The selected images come from the Fototeka de Kutxa. They belonged to the Photo Carte and Foto Marín shops in San Sebastian, whose funds the entity acquired in 1973. There are true jewels in black and white signed by Ricardo Martín and Pascual Marín.
A city that emerges as a center of leisure and socialization
Arzalluz has warned that the exhibition is not planned as “an exercise in nostalgia”. Its purpose is to convey “the importance that fashion played in the emergence of the city as a center of leisure and socialization”, when also “the Côte Basque was being defined as a tourist territory”, in which Biarritz also played a key role.
In this development, which had begun at the end of the 19th century, the summer holidays in San Sebastián of the royal family had to do. They attracted “the aristocratic, economic and artistic elites”, who were “the main fashion prescribers” in the first decades of the 20th century.
Graphic reporters at the presentation of “San Sebastián, a fashion scene”. EFE/Juan Herrero.
“San Sebastián offered each season a concentrated version of the experience in the modern city, with streets, avenues, parks, gardens and promenades; casinos, hotels, theaters, and cafes; concerts, theatrical performances, masked balls and ‘kermesses’, explained the curator. All of them were erected “in new settings where seeing and being seen constituted an essential part of the experience,” she added.
distinguished visitors
“Queen Victoria Eugenia leaving the famous ‘Marzo’ jewelry store”, “Woman pilot dressed in a knitted outfit and trench coat at the San Sebastián Grand Prix” and “Dancing teas on the casino terrace” are three of the photographs on display. They attest to what was lived in the city in those years.
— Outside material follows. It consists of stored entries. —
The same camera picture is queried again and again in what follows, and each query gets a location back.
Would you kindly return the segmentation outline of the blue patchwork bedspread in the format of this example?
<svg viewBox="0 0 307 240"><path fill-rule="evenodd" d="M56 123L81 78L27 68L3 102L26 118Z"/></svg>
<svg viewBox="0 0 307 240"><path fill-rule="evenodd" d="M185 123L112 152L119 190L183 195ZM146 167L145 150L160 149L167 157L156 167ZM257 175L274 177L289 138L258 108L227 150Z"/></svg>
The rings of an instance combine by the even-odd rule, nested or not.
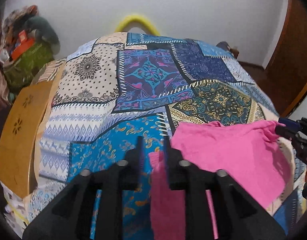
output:
<svg viewBox="0 0 307 240"><path fill-rule="evenodd" d="M181 122L231 126L278 123L279 118L269 96L228 50L146 34L97 38L67 57L53 94L39 142L44 185L29 199L29 224L81 171L107 170L141 136L144 162L138 187L122 192L122 239L154 239L149 153L163 152L165 136L171 144ZM294 141L277 140L291 178L264 209L283 228L285 239L305 239L306 166L296 157Z"/></svg>

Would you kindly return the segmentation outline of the yellow hoop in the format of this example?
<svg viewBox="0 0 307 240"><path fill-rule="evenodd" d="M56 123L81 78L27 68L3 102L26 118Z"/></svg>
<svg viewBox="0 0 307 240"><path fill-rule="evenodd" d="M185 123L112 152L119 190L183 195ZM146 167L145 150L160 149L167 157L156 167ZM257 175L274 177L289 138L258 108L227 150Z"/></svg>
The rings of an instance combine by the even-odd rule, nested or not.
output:
<svg viewBox="0 0 307 240"><path fill-rule="evenodd" d="M157 30L157 28L149 21L148 18L138 15L138 14L132 14L125 16L117 25L115 28L115 33L117 32L123 32L124 29L126 29L130 24L138 24L142 27L144 27L149 34L160 36L160 32Z"/></svg>

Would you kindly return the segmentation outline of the white floral cloth pile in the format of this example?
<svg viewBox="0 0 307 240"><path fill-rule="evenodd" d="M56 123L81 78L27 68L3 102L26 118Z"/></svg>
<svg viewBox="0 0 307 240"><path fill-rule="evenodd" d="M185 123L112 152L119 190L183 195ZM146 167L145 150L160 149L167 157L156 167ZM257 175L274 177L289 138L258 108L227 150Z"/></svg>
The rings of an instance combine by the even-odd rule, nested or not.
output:
<svg viewBox="0 0 307 240"><path fill-rule="evenodd" d="M22 239L23 232L29 225L23 200L2 182L0 182L0 184L2 185L4 198L7 202L4 207L4 217L11 229Z"/></svg>

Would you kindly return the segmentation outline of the wooden carved headboard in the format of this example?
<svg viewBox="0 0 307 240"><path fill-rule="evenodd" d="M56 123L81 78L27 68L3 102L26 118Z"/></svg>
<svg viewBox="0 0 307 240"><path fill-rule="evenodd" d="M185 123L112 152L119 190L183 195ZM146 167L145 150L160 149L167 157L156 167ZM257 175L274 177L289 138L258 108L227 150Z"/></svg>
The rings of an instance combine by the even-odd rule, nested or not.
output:
<svg viewBox="0 0 307 240"><path fill-rule="evenodd" d="M52 93L57 90L65 64L52 81L23 88L8 114L0 137L0 181L19 198L37 186L35 143L39 127L50 112Z"/></svg>

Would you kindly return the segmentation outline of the dark green cushion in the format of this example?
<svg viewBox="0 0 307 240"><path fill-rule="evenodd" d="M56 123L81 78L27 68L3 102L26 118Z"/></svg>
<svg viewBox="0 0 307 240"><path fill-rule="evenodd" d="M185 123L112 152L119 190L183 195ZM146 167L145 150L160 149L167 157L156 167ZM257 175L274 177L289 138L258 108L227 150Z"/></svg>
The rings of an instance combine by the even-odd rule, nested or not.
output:
<svg viewBox="0 0 307 240"><path fill-rule="evenodd" d="M51 47L54 55L60 52L60 41L49 22L40 16L33 16L25 21L24 29L30 33L34 31L34 37L37 42L46 42Z"/></svg>

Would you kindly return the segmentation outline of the orange box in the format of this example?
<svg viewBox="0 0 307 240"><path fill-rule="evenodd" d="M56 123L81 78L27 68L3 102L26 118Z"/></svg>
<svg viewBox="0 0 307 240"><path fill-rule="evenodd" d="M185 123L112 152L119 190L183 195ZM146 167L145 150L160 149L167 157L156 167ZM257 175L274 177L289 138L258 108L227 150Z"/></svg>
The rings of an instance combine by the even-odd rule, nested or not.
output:
<svg viewBox="0 0 307 240"><path fill-rule="evenodd" d="M29 48L31 48L35 43L33 38L30 38L20 45L18 45L11 54L12 59L17 60L23 53L25 53Z"/></svg>

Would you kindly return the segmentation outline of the brown wooden door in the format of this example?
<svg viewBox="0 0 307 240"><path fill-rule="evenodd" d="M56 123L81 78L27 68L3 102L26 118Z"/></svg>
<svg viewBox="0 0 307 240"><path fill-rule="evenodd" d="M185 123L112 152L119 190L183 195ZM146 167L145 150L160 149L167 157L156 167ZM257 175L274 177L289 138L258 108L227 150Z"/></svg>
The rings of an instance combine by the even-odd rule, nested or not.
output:
<svg viewBox="0 0 307 240"><path fill-rule="evenodd" d="M307 10L301 0L288 0L283 29L264 74L260 88L280 115L288 115L307 91Z"/></svg>

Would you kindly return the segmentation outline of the pink knit shirt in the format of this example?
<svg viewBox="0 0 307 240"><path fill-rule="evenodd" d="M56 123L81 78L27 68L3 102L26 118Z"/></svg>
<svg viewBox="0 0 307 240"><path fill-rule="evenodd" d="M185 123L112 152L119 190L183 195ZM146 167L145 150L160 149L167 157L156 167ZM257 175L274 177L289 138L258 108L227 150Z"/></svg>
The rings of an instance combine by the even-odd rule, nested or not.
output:
<svg viewBox="0 0 307 240"><path fill-rule="evenodd" d="M224 126L181 122L172 148L199 168L227 171L263 208L278 198L291 178L291 167L279 149L276 121ZM149 153L150 219L154 239L185 239L185 193L168 187L163 152Z"/></svg>

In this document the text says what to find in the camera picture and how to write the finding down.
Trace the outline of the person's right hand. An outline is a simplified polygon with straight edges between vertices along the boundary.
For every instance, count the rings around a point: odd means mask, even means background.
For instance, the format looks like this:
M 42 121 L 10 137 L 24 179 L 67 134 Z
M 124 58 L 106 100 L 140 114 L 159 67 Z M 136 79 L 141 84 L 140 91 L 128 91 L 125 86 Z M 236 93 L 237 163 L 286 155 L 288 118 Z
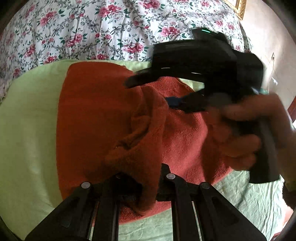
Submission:
M 255 164 L 262 140 L 249 123 L 266 121 L 274 139 L 278 172 L 287 185 L 295 185 L 295 127 L 277 94 L 248 96 L 222 108 L 209 106 L 206 119 L 226 165 L 234 170 L 248 170 Z

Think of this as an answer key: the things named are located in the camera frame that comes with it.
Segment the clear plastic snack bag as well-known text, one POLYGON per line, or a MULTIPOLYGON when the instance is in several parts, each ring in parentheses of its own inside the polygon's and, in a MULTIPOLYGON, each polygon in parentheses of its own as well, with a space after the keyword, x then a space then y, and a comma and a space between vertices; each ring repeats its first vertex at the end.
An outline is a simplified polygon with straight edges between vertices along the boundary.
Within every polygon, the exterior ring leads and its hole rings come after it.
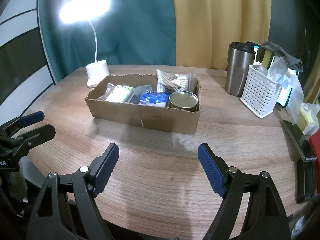
POLYGON ((106 101, 107 97, 112 93, 112 90, 114 90, 116 86, 112 83, 108 83, 106 86, 106 90, 104 92, 104 94, 102 96, 100 96, 99 98, 97 98, 97 100, 99 101, 106 101))

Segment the cartoon tissue pack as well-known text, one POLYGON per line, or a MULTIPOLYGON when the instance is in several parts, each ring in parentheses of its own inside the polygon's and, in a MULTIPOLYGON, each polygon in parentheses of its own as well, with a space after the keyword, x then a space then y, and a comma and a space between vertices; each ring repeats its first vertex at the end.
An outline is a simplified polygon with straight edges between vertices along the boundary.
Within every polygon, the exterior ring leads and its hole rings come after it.
POLYGON ((135 92, 134 88, 125 85, 117 85, 105 99, 106 102, 125 103, 130 102, 135 92))

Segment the blue white tissue pack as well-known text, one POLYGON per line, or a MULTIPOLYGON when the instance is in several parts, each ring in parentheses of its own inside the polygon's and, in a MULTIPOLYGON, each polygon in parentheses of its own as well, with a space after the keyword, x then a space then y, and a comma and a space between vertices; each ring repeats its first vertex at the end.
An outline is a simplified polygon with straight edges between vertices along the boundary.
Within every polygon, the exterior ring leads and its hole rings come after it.
POLYGON ((147 91, 140 96, 139 104, 155 107, 166 107, 168 101, 168 92, 147 91))

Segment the red metal can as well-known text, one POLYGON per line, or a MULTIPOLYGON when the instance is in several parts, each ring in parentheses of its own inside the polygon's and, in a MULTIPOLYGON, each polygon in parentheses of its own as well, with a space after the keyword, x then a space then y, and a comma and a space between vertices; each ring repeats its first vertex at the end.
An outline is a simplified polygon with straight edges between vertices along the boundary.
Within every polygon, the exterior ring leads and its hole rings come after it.
POLYGON ((197 111, 198 97, 189 91, 176 91, 169 96, 169 107, 190 112, 197 111))

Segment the bag of cotton swabs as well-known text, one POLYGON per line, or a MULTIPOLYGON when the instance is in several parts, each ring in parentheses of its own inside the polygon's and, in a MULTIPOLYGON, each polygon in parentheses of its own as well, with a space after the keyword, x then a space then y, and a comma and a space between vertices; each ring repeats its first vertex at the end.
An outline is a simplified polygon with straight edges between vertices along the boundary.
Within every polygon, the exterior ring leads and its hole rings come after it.
POLYGON ((172 94, 177 91, 193 92, 197 85, 195 74, 174 74, 157 69, 157 91, 172 94))

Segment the grey knitted cloth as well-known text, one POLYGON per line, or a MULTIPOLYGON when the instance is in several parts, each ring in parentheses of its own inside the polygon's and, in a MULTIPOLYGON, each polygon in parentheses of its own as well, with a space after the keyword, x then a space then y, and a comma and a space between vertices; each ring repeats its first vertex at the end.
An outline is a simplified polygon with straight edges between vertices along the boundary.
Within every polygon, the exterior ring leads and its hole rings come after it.
POLYGON ((135 87, 133 89, 134 95, 130 100, 130 103, 139 104, 141 95, 148 91, 152 91, 152 85, 142 85, 142 86, 135 87))

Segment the red book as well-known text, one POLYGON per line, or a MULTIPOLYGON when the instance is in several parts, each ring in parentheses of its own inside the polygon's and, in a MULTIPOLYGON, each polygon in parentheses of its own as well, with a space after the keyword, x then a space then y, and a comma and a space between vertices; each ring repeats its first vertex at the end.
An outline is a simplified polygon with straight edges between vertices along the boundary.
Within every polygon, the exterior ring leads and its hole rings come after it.
POLYGON ((319 158, 320 158, 320 133, 319 133, 319 131, 309 138, 309 143, 310 143, 310 146, 312 147, 312 149, 317 157, 316 160, 319 162, 319 158))

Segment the crumpled clear plastic bags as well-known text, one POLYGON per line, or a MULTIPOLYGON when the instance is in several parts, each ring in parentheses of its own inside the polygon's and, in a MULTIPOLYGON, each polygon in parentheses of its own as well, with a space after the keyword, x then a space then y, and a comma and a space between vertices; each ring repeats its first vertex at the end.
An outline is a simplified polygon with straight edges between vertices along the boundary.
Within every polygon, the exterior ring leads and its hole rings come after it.
POLYGON ((280 85, 280 89, 290 91, 285 107, 291 124, 296 124, 308 138, 319 131, 319 104, 304 103, 304 94, 298 76, 284 57, 275 56, 267 76, 280 85))

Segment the open cardboard box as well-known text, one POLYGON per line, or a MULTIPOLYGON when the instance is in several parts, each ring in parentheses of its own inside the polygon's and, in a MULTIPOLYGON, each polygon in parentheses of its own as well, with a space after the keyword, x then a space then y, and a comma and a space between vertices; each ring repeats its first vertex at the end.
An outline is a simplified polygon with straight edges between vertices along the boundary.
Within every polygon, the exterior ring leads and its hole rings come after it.
POLYGON ((127 102, 105 102, 98 100, 107 89, 107 84, 138 87, 157 87, 156 74, 108 75, 85 97, 85 102, 95 118, 119 122, 143 128, 167 132, 194 134, 201 115, 201 103, 195 112, 179 108, 144 106, 127 102))

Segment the white perforated plastic basket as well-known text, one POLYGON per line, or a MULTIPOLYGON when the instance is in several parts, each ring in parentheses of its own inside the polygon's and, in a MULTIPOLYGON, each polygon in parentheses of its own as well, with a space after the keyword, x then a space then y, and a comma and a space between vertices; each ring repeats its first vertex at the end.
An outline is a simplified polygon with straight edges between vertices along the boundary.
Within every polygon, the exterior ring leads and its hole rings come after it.
POLYGON ((257 117, 271 114, 280 94, 280 84, 249 65, 240 101, 257 117))

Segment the white desk lamp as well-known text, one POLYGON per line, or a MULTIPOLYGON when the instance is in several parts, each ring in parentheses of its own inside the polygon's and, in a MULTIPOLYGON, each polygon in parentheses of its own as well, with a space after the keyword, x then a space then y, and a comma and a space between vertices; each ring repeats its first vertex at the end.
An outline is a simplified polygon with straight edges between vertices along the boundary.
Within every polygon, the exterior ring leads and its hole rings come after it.
POLYGON ((64 24, 88 22, 94 36, 94 61, 86 66, 87 88, 93 88, 110 72, 106 60, 98 60, 98 39, 93 20, 106 14, 112 0, 67 0, 59 11, 59 18, 64 24))

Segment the teal curtain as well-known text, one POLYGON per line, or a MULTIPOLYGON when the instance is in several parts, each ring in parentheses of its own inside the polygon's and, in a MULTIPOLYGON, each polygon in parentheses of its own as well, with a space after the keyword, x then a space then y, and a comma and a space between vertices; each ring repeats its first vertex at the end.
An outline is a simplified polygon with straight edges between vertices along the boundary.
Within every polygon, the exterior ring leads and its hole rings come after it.
MULTIPOLYGON (((67 0, 38 0, 39 24, 47 60, 57 81, 94 61, 94 36, 88 22, 64 24, 59 11, 67 0)), ((176 63, 173 0, 112 0, 93 20, 98 60, 108 64, 176 63)))

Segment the yellow sponge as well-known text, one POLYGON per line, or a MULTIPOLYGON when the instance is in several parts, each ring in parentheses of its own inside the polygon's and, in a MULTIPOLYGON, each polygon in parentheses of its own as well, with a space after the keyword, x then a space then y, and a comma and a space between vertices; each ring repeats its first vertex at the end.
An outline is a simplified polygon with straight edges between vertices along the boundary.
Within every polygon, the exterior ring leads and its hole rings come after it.
POLYGON ((257 51, 256 61, 264 68, 269 69, 274 59, 274 53, 268 49, 259 47, 257 51))

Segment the stainless steel travel mug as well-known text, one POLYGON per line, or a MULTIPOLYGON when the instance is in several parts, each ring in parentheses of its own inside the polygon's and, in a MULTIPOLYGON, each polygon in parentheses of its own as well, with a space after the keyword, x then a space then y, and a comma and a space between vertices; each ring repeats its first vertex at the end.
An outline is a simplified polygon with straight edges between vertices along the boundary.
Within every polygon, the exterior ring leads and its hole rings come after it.
POLYGON ((227 77, 225 91, 233 96, 242 96, 249 65, 255 58, 254 45, 232 42, 228 48, 227 77))

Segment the yellow curtain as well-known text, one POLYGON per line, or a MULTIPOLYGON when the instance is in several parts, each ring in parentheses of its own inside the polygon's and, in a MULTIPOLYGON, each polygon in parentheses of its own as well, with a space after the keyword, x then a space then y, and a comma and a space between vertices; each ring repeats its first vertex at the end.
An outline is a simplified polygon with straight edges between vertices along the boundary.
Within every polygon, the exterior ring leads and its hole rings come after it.
POLYGON ((174 0, 176 65, 225 70, 232 42, 268 39, 272 0, 174 0))

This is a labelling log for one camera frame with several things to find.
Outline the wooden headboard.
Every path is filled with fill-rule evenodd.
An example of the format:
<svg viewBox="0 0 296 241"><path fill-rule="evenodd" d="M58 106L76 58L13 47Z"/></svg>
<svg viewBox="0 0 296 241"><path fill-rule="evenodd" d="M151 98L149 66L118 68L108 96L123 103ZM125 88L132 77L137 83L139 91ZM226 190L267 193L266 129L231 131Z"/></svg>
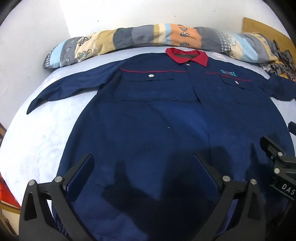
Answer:
<svg viewBox="0 0 296 241"><path fill-rule="evenodd" d="M242 32L258 32L270 40L275 40L280 50L295 51L292 40L280 31L250 18L243 18Z"/></svg>

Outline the patchwork rolled quilt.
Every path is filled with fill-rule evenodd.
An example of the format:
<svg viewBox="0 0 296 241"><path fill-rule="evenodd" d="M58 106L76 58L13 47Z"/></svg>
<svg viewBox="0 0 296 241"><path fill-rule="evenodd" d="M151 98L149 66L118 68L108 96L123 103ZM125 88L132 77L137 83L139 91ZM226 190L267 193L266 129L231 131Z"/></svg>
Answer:
<svg viewBox="0 0 296 241"><path fill-rule="evenodd" d="M249 63L278 60L275 44L257 32L240 34L207 27L157 24L106 30L65 40L46 56L43 67L56 69L116 50L146 46L200 49Z"/></svg>

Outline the dark patterned cloth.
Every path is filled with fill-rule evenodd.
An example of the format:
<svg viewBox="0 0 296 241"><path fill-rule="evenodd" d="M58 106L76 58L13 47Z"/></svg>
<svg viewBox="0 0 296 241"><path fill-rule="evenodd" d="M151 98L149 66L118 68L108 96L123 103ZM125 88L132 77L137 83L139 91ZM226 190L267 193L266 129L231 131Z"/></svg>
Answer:
<svg viewBox="0 0 296 241"><path fill-rule="evenodd" d="M280 51L278 43L273 40L278 60L260 63L259 66L269 75L275 74L295 82L295 63L289 50Z"/></svg>

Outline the red object beside bed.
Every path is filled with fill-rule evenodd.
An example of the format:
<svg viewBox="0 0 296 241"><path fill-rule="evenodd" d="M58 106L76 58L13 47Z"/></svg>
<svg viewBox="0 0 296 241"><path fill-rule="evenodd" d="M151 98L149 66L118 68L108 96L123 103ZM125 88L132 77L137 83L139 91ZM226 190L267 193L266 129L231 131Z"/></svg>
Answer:
<svg viewBox="0 0 296 241"><path fill-rule="evenodd" d="M16 208L21 207L17 202L17 200L15 199L15 197L12 195L11 191L9 190L2 176L0 177L0 196L1 196L1 201L3 201L4 203L14 206Z"/></svg>

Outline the navy work jacket red collar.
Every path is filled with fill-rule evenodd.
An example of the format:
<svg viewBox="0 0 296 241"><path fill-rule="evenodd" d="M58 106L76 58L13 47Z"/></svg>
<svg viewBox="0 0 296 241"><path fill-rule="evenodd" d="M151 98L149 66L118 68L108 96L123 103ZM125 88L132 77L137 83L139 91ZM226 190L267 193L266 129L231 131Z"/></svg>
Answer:
<svg viewBox="0 0 296 241"><path fill-rule="evenodd" d="M269 137L294 154L273 103L295 99L293 81L168 48L64 77L28 112L86 89L97 93L75 122L58 174L94 157L73 208L95 239L191 238L218 201L195 154L233 181L257 181L268 234L283 218L287 201L269 186L272 161L259 142Z"/></svg>

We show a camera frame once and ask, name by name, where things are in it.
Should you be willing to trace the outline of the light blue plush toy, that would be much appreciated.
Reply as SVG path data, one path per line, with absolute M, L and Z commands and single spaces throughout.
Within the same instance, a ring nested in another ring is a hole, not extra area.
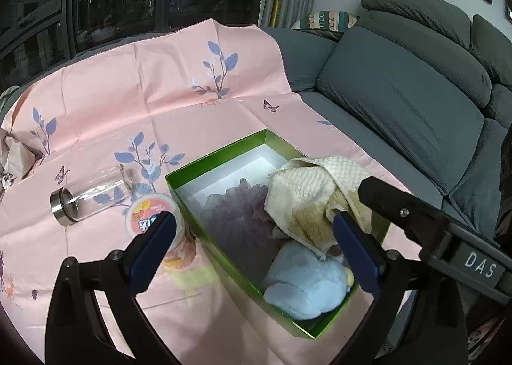
M 343 261 L 343 257 L 318 258 L 309 248 L 290 241 L 280 249 L 262 282 L 263 298 L 295 321 L 335 310 L 355 281 Z

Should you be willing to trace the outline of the purple mesh bath sponge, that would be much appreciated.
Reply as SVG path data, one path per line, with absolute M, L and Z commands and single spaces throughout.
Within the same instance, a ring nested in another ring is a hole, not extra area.
M 206 233 L 247 277 L 265 274 L 279 251 L 266 197 L 267 185 L 242 178 L 223 194 L 209 195 L 200 213 Z

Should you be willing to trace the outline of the clear glass bottle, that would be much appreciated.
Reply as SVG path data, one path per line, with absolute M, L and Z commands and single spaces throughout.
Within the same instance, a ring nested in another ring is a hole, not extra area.
M 64 227 L 122 204 L 134 193 L 134 171 L 122 164 L 89 173 L 50 194 L 50 210 Z

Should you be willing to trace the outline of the crumpled beige cloth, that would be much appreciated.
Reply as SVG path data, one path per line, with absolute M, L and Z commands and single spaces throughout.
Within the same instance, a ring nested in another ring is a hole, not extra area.
M 1 194 L 25 178 L 42 156 L 1 129 Z

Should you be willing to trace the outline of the cream yellow towel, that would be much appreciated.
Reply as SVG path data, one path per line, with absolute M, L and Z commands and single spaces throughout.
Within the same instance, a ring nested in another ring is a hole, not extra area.
M 371 173 L 342 156 L 296 158 L 270 175 L 264 208 L 283 233 L 324 259 L 337 244 L 332 223 L 346 212 L 365 233 L 372 231 L 372 210 L 358 188 Z

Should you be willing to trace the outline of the striped throw pillow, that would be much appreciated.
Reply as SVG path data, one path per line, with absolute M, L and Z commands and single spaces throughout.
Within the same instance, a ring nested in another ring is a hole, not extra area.
M 337 10 L 310 12 L 298 19 L 292 30 L 321 30 L 345 32 L 357 23 L 357 17 L 351 13 Z

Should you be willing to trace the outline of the green cardboard box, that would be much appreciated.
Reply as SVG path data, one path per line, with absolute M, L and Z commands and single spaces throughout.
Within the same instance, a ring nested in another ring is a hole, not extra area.
M 212 260 L 289 333 L 317 339 L 335 321 L 339 308 L 296 321 L 267 304 L 261 286 L 286 241 L 264 211 L 264 193 L 270 175 L 300 155 L 290 143 L 263 129 L 167 174 L 166 181 Z

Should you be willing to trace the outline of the right framed painting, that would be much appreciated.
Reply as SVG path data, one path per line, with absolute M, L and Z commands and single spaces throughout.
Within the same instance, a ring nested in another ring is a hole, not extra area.
M 509 21 L 512 21 L 512 10 L 506 5 L 506 16 Z

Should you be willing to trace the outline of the grey fabric sofa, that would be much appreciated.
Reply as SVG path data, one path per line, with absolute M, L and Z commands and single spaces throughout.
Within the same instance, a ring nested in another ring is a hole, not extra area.
M 511 249 L 511 40 L 444 0 L 361 0 L 345 32 L 268 28 L 294 92 L 422 200 Z

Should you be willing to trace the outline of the pink floral tablecloth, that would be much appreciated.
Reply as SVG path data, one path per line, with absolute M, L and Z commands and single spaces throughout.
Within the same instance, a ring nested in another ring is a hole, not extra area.
M 62 260 L 104 258 L 131 239 L 129 200 L 60 226 L 50 194 L 61 186 L 121 164 L 138 195 L 164 194 L 167 173 L 262 129 L 308 157 L 345 156 L 397 184 L 363 141 L 300 98 L 332 49 L 300 31 L 206 20 L 84 58 L 21 95 L 3 126 L 43 158 L 1 203 L 1 303 L 37 357 Z

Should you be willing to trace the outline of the pink lidded plastic jar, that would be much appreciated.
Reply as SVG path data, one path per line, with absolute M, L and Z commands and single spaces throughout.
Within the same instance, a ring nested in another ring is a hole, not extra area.
M 125 226 L 131 237 L 150 231 L 150 248 L 167 252 L 163 264 L 170 270 L 184 270 L 194 261 L 196 246 L 180 209 L 167 194 L 146 194 L 133 201 L 125 212 Z
A time in which the “degree of sophistication” of the wealthy classes was even transferred to the models of swimsuits that they wore on the beaches of La Concha and Ondarreta.
Horse riding, bullfighting and sports such as golf and tennis also attracted these visitors, who also had a “very intense” cultural program and shows. For example, Josephine Baker went through the Teatro Príncipe and the French multi-champion Suzanne Lenglen played at the Royal Tennis Club, as anyone who attends the exhibition will see.
The boost to local development
“As a different suit was necessary for each occasion, the demand multiplied, and with it the sewing workshops and shops selling all kinds of accessories, hats, gloves, costume jewelery and jewellery.
Numerous women, dressmakers, tailors, hat makers, cutters, testers, embroiderers, salespeople, or models, found in this thriving industry a way to become independent, to undertake and to create”, Arzalluz recounted.
That impulse led many people from San Sebastian to train abroad and then return and set up their businesses. Also, to “high fashion” houses in Paris to rent apartments or spaces in hotels in the Gipuzkoan capital to organize fashion shows in which to show their collections.
A woman walks through the San Sebastián of a century ago in the black and white image. EFE/Juan Herrero
That bustling society and the work of those women in the workshops where the clothes were made to be up to date were captured by the cameras of Martín and Marín.
From his enormous material, a small sample of the best images is exhibited, divided in the spaces of the Kubo Room into six thematic sections: “Beach scenes. Style and freedom”, “Urban scenes. See and be seen”, “Horse riding and bullfighting. Parade and show”, “Elite sport. Comfort and sport fashion”, “Social life. Luxury and sophistication” and “Dressmakers and tailors. Office and excellence”.